Lead singles chronology
| "Sakura" (2014) | "Omoide Breaker" (2014) | "My One" (2015) |

= Omoide Breaker =

"Omoide Breaker" (想い出ブレイカー / "Memory Breaker") is the twenty-fourth single by the Japanese hip-hop group Lead, released on September 17, 2014. The single peaked on the Oricon charts at number 4 and remained on the charts for four weeks.

The single was released as a standard CD, along with three limited edition, two of which were CD+DVD combos, each carrying different content. While every edition contained the B-side "Summer Love Story", each edition harbored a bonus track. The CD+DVD editions not only contained differing content on the CD portions, but also harbored different content on the DVDs.

==Information==
"Omoide Breaker", released in September 2014, was Lead's second single of the year, their previous being "Sakura" in February. The single continued their string of top-five charting singles, which began with "Wanna Be with You" in March 2012, taking the number 4 position for the weekly ranking on the Oricon Singles Chart, and remained on the chart for four consecutive weeks.

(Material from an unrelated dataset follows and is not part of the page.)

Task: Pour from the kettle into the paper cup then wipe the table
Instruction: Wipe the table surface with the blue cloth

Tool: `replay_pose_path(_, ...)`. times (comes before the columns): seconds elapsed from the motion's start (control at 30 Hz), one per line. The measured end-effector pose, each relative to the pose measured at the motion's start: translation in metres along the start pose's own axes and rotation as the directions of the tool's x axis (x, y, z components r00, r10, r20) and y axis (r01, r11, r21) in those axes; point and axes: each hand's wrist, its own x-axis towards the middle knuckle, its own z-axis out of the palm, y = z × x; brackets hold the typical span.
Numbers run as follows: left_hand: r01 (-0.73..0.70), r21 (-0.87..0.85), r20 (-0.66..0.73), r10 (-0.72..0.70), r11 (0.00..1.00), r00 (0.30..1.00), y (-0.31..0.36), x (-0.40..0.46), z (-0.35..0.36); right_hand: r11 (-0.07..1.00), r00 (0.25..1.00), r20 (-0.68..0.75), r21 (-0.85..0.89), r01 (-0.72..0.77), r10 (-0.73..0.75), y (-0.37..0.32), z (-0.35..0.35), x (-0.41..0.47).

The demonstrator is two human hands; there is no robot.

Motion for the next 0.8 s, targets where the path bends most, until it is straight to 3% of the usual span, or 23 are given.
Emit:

The single was released in four different editions; a standard CD, two limited edition CD+DVD combo packs, and a limited CD-only edition. The standard CD contained the title track, the coupling track "Summer Love Story" – which was available on every edition – and the songs' instrumentals. The type A CD+DVD edition harbored the two tracks, the bonus track "Kimi to Aruku Mirai" (君と歩く未来 / "Walking to the Future with You") and the corresponding instrumentals. The DVD portion housed the music video for "Omoide Breaker" and the making video off-shot. The type B CD+DVD edition contained the bonus track "Fairy tale" on the CD, while housing a dance version of "Omoide Breaker" on the DVD, along with an interview with the members of Lead. The limited CD only versions contained the bonus track "Senkō Hanabi" (線香花火 / "Sparkler"), along with all the songs' instrumentals.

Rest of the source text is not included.